- **Work instruction**
Take the lines from the beginning of the data below through the line holding "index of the" and return exactly those.

- **Records shown**
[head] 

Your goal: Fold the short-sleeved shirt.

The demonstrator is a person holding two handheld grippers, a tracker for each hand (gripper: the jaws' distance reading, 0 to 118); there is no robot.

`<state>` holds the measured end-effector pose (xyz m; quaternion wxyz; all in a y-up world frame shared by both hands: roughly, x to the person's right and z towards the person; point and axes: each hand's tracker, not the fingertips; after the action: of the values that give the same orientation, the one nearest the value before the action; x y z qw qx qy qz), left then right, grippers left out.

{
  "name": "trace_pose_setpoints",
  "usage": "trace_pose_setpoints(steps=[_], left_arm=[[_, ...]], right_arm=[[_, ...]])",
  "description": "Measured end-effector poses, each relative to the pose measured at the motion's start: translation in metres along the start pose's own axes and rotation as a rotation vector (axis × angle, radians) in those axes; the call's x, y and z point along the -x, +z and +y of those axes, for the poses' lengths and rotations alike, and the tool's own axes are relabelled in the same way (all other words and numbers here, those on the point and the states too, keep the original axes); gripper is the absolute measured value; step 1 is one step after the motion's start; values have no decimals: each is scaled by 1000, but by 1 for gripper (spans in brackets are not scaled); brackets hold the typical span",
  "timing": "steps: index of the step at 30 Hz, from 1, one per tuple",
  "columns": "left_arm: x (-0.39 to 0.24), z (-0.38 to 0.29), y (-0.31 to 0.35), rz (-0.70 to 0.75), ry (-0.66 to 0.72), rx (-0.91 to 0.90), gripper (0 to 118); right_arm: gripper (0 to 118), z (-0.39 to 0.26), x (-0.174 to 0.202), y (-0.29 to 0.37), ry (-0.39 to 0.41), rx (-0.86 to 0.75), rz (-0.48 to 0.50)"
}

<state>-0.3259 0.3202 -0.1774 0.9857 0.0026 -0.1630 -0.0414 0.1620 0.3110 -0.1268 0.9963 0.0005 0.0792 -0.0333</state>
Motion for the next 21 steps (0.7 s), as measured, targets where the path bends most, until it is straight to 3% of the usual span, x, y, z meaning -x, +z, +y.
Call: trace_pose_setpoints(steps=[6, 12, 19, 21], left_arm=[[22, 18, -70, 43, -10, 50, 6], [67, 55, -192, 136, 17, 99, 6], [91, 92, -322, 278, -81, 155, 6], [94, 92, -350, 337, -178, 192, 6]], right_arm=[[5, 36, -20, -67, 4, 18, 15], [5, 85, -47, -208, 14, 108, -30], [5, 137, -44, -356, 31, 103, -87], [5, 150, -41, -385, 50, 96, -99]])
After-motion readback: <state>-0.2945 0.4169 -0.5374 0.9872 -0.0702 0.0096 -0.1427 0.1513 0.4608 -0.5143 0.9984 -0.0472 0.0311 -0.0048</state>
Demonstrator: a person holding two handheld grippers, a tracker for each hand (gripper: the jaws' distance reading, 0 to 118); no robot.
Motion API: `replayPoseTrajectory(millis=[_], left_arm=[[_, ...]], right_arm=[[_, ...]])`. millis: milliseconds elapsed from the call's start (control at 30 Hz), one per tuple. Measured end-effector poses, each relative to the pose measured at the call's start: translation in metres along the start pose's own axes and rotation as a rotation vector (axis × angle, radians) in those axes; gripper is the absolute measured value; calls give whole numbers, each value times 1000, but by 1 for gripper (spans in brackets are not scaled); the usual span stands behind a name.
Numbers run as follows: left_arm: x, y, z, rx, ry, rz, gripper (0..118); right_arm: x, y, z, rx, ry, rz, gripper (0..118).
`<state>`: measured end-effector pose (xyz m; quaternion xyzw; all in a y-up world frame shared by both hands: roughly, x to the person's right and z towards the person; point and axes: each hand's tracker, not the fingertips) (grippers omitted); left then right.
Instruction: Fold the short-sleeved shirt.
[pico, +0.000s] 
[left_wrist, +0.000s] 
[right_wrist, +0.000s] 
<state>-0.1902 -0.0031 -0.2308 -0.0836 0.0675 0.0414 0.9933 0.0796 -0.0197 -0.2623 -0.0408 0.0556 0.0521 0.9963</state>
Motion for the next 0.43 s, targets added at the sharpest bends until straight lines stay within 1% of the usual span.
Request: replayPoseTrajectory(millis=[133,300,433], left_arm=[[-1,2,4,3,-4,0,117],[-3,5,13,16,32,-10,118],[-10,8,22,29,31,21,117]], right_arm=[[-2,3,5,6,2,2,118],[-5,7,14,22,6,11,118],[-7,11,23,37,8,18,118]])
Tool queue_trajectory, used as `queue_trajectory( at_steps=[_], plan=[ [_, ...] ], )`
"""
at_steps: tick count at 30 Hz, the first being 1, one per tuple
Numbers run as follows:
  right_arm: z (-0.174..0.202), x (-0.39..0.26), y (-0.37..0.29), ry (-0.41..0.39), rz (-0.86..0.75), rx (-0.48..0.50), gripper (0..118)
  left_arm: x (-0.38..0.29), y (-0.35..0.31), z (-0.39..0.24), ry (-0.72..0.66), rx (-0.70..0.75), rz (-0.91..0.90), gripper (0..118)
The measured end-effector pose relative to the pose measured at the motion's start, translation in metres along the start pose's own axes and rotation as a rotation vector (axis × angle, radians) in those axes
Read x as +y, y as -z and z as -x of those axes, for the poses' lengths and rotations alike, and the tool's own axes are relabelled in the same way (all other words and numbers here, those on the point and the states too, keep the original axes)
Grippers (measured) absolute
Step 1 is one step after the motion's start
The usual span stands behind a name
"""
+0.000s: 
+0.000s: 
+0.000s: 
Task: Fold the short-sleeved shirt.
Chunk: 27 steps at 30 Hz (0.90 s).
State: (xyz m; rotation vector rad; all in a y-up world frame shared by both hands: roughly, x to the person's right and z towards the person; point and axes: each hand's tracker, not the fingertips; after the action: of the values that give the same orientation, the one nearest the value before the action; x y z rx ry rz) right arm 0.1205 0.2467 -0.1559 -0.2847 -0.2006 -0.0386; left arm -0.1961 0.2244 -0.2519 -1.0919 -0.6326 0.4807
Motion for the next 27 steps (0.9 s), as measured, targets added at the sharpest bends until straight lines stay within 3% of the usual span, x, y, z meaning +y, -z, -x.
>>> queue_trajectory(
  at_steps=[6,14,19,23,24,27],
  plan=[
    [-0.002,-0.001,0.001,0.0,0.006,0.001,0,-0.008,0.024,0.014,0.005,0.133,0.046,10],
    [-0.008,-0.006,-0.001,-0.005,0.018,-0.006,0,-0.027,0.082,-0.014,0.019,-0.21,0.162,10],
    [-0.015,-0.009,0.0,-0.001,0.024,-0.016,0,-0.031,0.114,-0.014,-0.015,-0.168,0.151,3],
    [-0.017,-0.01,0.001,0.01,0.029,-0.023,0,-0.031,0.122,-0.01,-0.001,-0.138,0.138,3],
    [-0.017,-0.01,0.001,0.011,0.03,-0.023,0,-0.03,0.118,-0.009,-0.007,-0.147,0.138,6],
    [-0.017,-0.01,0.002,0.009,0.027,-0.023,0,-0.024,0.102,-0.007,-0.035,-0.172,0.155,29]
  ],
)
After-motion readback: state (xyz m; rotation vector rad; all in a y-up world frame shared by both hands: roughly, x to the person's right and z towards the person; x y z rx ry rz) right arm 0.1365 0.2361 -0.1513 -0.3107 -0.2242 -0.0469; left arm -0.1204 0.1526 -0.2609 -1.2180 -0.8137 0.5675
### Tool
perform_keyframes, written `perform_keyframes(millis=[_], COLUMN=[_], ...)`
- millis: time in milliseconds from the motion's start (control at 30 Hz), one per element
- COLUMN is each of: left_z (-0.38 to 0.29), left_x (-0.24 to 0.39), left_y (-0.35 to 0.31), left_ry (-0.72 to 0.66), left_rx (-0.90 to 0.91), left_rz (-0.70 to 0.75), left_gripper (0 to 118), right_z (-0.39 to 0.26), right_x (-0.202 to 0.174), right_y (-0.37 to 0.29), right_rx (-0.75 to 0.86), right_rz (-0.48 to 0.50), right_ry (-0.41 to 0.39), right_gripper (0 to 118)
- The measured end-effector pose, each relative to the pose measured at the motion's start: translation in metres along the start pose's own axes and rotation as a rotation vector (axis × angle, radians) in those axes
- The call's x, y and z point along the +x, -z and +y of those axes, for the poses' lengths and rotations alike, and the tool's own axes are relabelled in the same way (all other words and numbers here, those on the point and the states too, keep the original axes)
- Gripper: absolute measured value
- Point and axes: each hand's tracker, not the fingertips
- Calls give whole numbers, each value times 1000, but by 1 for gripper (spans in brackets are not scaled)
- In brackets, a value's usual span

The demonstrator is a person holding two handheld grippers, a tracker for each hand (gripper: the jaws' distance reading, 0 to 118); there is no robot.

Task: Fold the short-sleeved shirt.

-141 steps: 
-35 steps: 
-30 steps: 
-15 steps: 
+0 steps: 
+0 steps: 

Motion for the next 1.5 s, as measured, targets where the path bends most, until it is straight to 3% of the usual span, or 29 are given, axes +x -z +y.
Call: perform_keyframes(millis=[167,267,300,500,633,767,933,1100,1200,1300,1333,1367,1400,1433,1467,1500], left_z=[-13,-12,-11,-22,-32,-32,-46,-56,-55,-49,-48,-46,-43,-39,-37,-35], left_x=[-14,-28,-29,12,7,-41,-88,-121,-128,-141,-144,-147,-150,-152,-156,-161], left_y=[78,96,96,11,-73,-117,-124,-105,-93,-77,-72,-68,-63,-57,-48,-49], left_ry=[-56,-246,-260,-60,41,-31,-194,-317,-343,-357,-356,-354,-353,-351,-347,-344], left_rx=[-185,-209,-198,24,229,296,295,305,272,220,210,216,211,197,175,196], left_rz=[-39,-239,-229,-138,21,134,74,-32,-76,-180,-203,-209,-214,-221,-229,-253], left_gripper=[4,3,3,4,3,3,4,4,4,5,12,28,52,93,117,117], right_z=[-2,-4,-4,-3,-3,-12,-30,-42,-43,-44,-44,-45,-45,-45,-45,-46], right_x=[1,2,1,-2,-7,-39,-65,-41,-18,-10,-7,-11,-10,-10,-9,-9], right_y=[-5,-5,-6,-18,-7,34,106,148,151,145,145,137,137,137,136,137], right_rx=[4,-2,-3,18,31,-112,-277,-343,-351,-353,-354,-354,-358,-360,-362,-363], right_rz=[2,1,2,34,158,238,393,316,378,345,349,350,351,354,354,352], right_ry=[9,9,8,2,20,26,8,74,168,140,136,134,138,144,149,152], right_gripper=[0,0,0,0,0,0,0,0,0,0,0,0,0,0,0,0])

- **Your response**
[head] 

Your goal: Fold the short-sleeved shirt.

The demonstrator is a person holding two handheld grippers, a tracker for each hand (gripper: the jaws' distance reading, 0 to 118); there is no robot.

`<state>` holds the measured end-effector pose (xyz m; quaternion wxyz; all in a y-up world frame shared by both hands: roughly, x to the person's right and z towards the person; point and axes: each hand's tracker, not the fingertips; after the action: of the values that give the same orientation, the one nearest the value before the action; x y z qw qx qy qz), left then right, grippers left out.

{
  "name": "trace_pose_setpoints",
  "usage": "trace_pose_setpoints(steps=[_], left_arm=[[_, ...]], right_arm=[[_, ...]])",
  "description": "Measured end-effector poses, each relative to the pose measured at the motion's start: translation in metres along the start pose's own axes and rotation as a rotation vector (axis × angle, radians) in those axes; the call's x, y and z point along the -x, +z and +y of those axes, for the poses' lengths and rotations alike, and the tool's own axes are relabelled in the same way (all other words and numbers here, those on the point and the states too, keep the original axes); gripper is the absolute measured value; step 1 is one step after the motion's start; values have no decimals: each is scaled by 1000, but by 1 for gripper (spans in brackets are not scaled); brackets hold the typical span",
  "timing": "steps: index of the step at 30 Hz, from 1, one per tuple",

As written, the answer is complete.